A disputa regional entre Índia
e China, segundo ela, também prejudica o processo de aceleração da
desdolarização na opinião da especialista, pelo temor do governo indiano de que
isso deixará a China ainda mais poderosa econômica e comercialmente.
"Seria realmente uma
mudança no jogo, e então a Índia tem que ponderar isso: 'Quero que meu
adversário regional tenha esse avanço enquanto alta potência ou prefiro perder
um pouco?'", disse ela, ao destacar que a Índia tem nos EUA uma aliança importante
somente na esfera militar, considerando que ela tem um conflito com o Paquistão
ainda não resolvido.
Ela ressaltou que a oscilação
do preço do dólar se dá não apenas por conta do comércio, como também devido ao
uso da moeda como reserva de valor.

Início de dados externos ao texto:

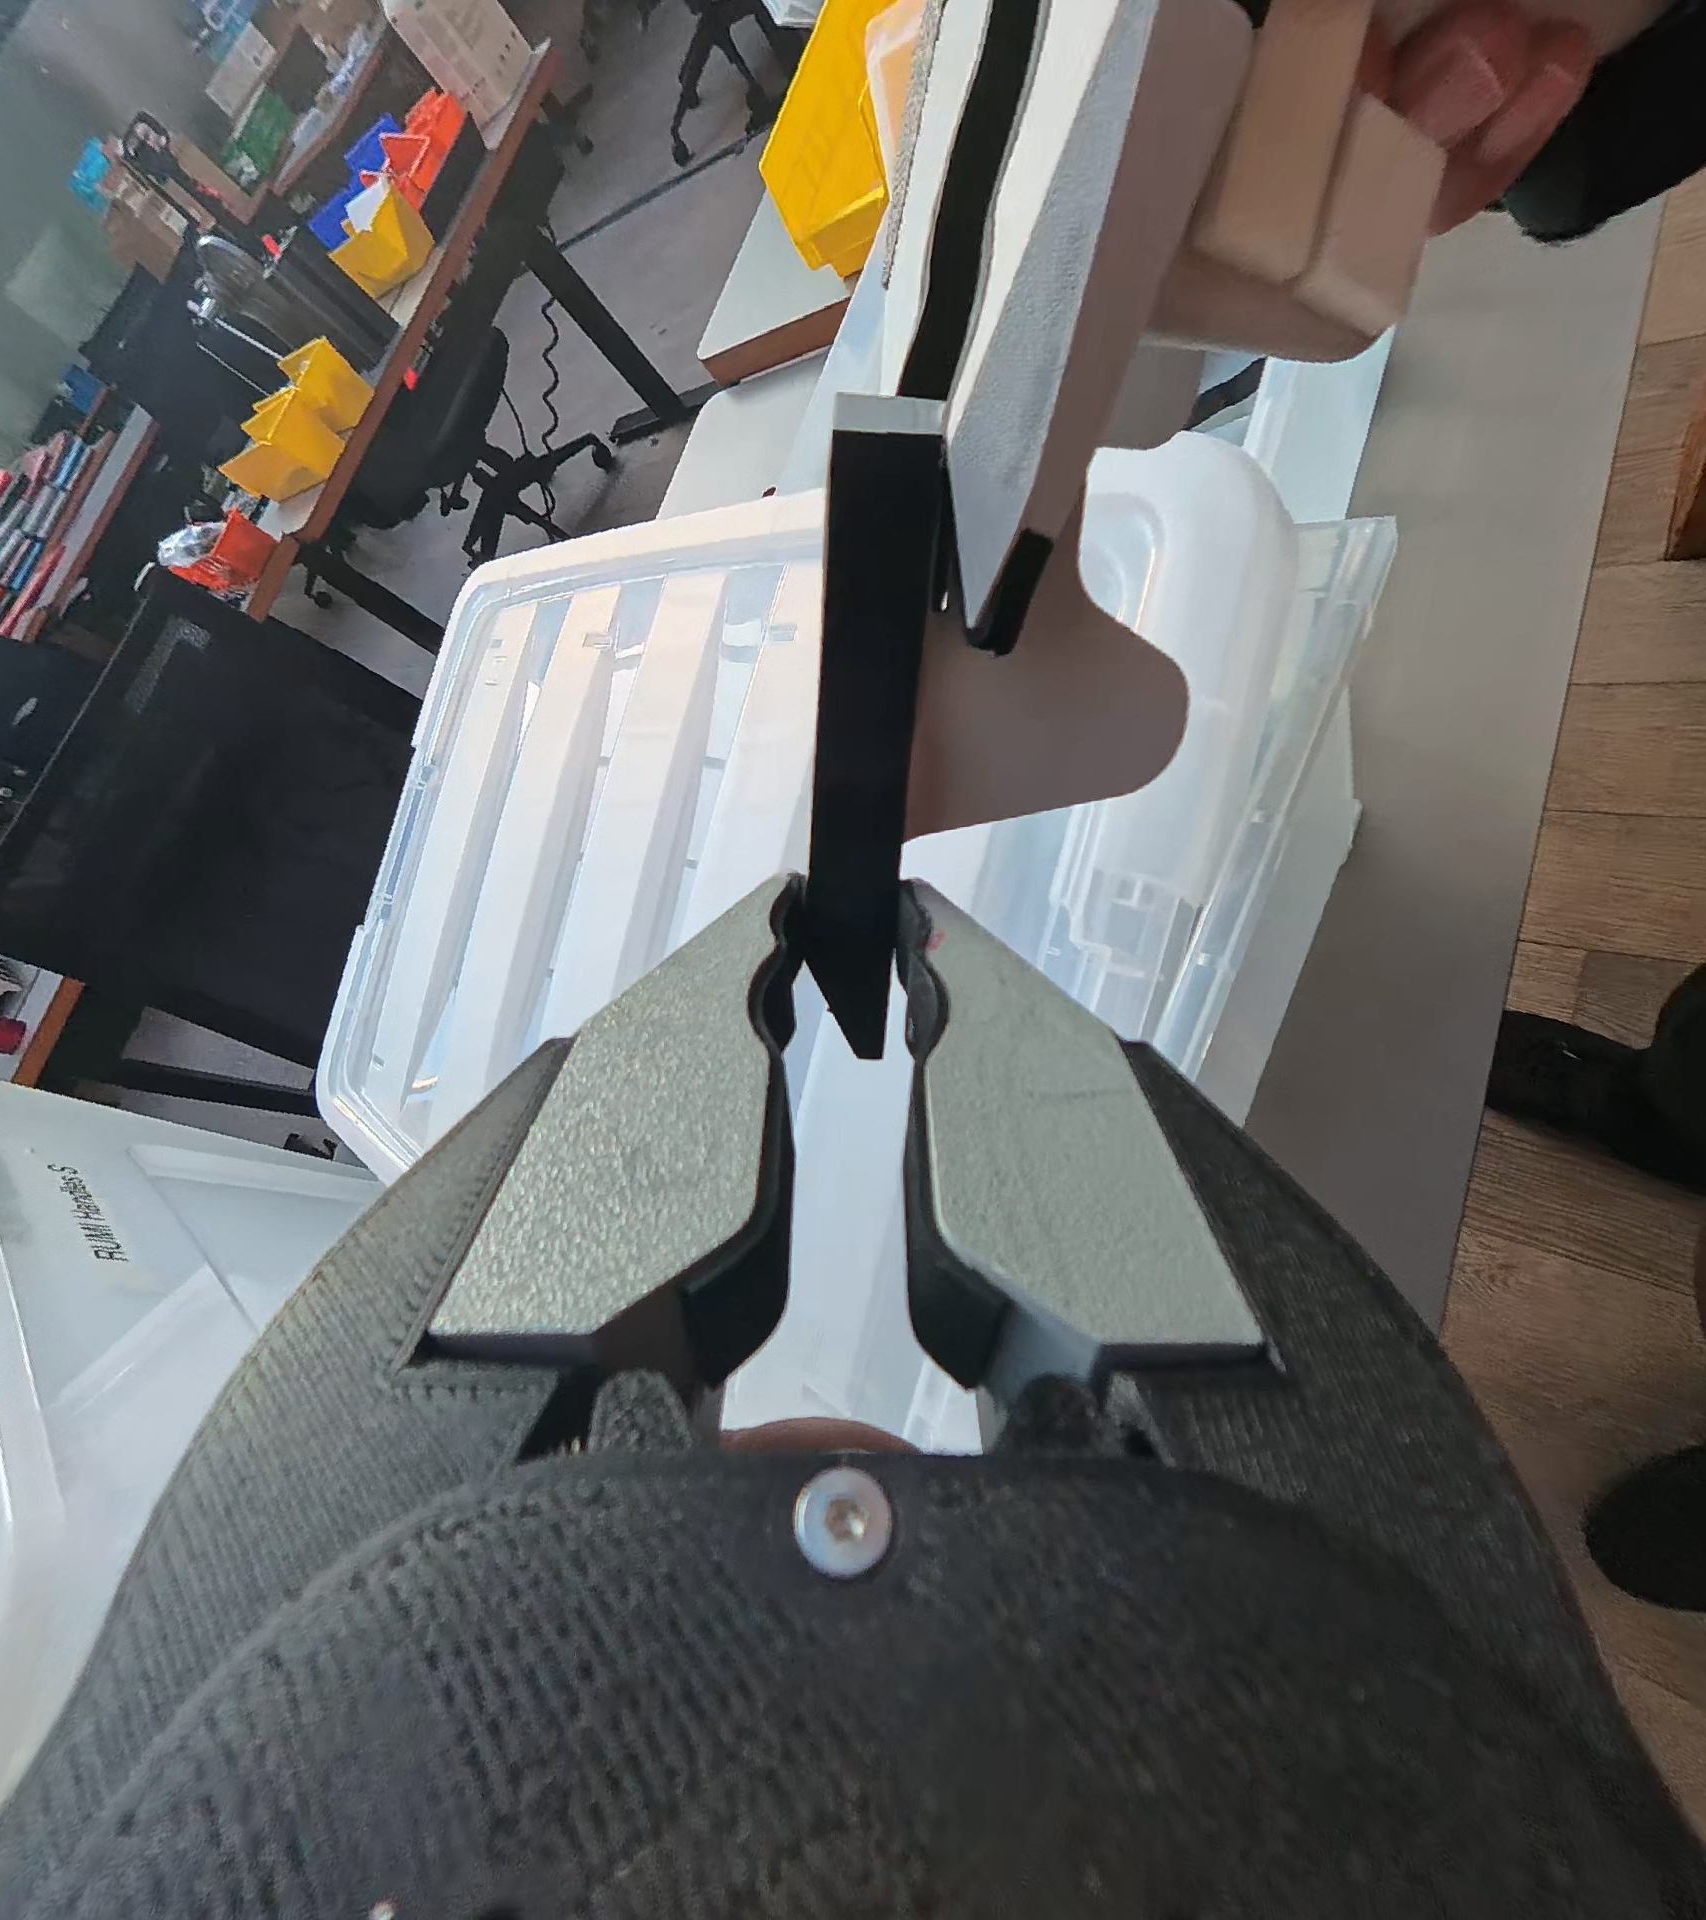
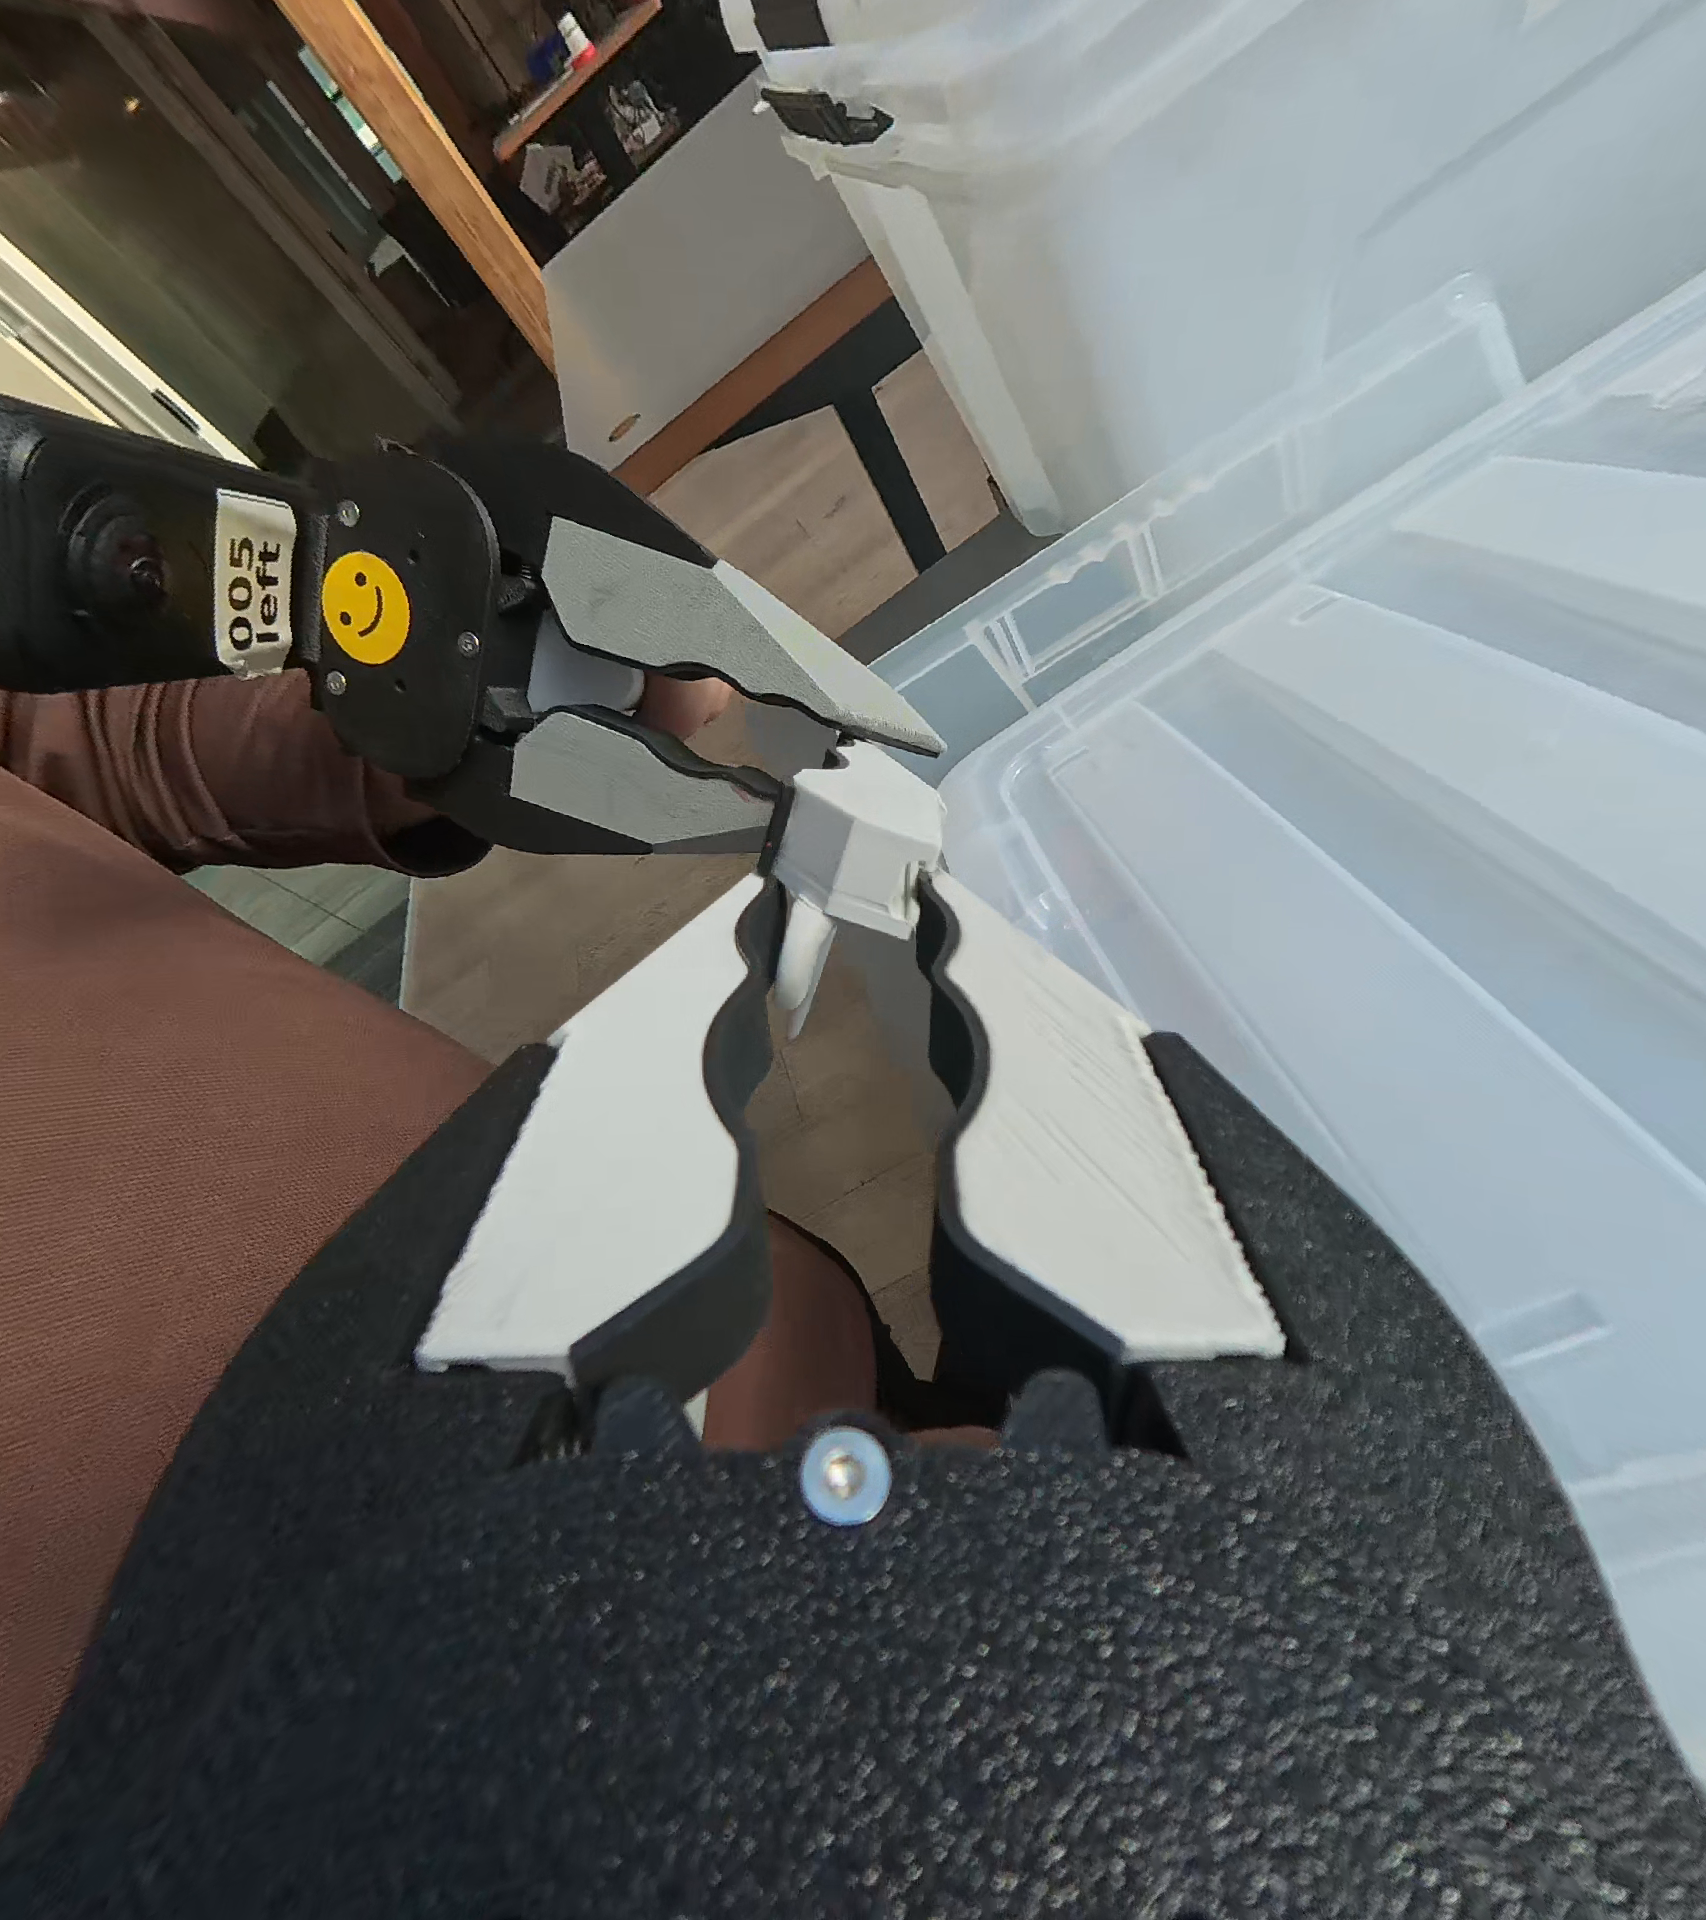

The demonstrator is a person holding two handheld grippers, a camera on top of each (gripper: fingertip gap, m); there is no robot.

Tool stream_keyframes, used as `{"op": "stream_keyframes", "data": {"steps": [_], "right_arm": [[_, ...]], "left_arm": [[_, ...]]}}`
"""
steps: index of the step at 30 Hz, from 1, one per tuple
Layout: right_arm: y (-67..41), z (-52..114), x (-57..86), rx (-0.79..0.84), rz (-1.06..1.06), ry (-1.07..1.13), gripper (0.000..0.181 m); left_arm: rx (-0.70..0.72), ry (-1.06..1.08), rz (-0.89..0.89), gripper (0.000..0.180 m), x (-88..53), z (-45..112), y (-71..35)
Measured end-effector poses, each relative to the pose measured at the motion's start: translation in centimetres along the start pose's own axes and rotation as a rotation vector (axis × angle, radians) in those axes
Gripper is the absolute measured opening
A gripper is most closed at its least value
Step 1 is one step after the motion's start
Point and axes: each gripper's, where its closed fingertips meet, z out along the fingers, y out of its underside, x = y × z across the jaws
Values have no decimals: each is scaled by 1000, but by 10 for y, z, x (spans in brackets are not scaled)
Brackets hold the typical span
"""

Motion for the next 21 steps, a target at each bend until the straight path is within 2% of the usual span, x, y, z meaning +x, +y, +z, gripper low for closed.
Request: {"op": "stream_keyframes", "data": {"steps": [6, 10, 13, 16, 18, 19, 21], "right_arm": [[-4, 2, -9, 40, 20, -74, 22], [-9, 1, -18, 95, 116, -182, 22], [-3, 2, -7, 63, 155, -133, 23], [-7, -20, 11, 49, 137, -21, 40], [-25, -39, -4, 114, 172, -126, 48], [-29, -45, -15, 117, 184, -190, 57], [-25, -43, -36, 56, 176, -276, 64]], "left_arm": [[96, 26, -110, 17, -2, -11, -8], [172, 68, -128, 16, -2, -21, -19], [87, 41, -78, 16, -8, -17, -8], [22, -23, 20, 16, -21, -15, 9], [-4, -69, 110, 16, -28, -15, 14], [-5, -101, 148, 15, -33, -14, 13], [15, -163, 201, 15, -43, -13, 4]]}}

E é justamente por isso que hoje o
dólar representa o lastro de todas as outras moedas do mundo, quase uma moeda
universal para as transações correntes.
Entre as alternativas ao dólar
como reserva de valor, o ouro é a principal, cada vez mais utilizada por China
e Rússia na última década.
"Os países investindo em
outras formas de ter a sua própria reserva de valor que não seja o dólar também
auxilia em que esse processo da desdolarização seja mais rápido."
Silva alertou, no entanto,
que, com a cotação do ouro subindo nos últimos quatro anos, os EUA ficaram mais
ricos, pois são os maiores detentores mundiais de reservas do metal
precioso.
"Por que eles são
estrategistas, e desde os anos 1970. Com o fim do padrão ouro, com receio de um
ataque contra o dólar ou com a desvalorização do dólar, eles fizeram uma
reserva absurda de ouro. E esse é um outro quesito que dificulta a vida do BRICS",
observou.
Ao mesmo tempo acrescentou:
"Se você tiver um arrefecimento do dólar, as reservas do BRICS, da China,
estão praticamente todas em dólar. Então todo mundo empobrece também se
você tiver uma desdolarização relevante", comentou.